• INFORMATION:

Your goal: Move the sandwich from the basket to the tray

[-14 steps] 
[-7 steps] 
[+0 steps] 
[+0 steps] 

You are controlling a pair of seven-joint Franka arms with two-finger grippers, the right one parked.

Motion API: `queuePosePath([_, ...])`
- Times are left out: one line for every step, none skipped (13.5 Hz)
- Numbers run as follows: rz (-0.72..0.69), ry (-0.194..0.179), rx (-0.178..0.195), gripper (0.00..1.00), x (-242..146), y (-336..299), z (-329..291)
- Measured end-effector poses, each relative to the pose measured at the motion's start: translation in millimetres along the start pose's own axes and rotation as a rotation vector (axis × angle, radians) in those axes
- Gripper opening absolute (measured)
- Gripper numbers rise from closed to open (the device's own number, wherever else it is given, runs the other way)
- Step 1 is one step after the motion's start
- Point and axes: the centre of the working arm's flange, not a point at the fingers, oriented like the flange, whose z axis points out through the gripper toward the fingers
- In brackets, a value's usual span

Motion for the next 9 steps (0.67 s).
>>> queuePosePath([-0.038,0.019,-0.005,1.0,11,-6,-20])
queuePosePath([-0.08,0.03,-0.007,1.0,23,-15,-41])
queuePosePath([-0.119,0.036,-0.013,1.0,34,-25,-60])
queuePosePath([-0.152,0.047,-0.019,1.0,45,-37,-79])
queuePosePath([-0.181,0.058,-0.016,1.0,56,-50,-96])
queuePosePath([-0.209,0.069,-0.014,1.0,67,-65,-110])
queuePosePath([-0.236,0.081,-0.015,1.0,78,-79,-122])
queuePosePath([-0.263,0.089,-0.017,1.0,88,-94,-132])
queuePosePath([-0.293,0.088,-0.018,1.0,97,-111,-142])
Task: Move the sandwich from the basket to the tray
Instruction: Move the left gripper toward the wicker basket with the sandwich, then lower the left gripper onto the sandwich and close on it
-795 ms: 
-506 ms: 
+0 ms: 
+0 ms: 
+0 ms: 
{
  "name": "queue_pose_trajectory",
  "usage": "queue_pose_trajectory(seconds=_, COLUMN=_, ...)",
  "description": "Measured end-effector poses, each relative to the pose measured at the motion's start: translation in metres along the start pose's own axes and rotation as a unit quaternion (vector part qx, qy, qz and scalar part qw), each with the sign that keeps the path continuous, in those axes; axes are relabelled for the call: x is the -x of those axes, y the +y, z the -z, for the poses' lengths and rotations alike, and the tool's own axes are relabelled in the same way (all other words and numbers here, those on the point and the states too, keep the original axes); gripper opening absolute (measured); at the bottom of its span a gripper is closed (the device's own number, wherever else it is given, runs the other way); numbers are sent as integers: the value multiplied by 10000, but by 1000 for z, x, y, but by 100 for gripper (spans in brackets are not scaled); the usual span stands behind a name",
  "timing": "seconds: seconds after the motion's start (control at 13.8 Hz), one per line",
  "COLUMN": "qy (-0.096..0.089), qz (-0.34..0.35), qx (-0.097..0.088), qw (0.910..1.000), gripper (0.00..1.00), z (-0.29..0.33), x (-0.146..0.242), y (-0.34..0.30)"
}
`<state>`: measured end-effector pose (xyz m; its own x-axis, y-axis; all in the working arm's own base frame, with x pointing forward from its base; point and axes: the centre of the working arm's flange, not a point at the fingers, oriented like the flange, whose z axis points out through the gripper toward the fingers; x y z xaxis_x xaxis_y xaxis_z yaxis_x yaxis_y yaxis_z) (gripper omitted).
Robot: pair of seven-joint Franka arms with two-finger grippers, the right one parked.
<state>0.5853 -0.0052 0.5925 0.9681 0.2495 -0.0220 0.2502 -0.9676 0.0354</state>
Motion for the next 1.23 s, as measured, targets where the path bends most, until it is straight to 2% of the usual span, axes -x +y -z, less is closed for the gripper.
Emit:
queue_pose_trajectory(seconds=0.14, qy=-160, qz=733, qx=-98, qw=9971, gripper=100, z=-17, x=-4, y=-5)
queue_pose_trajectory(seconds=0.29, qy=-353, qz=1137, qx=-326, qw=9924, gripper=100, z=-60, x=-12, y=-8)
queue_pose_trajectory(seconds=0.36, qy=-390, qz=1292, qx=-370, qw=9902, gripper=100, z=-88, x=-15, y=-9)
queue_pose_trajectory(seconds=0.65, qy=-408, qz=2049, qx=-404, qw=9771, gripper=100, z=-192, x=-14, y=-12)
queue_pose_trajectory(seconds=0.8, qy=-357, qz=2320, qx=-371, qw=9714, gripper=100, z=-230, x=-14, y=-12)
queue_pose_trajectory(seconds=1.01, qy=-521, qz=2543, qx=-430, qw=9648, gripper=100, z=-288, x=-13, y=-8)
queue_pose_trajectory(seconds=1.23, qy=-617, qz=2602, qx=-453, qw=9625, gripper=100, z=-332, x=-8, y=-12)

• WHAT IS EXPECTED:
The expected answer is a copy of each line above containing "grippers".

• RESULT BELOW:
You are controlling a pair of seven-joint Franka arms with two-finger grippers, the right one parked.
Robot: pair of seven-joint Franka arms with two-finger grippers, the right one parked.

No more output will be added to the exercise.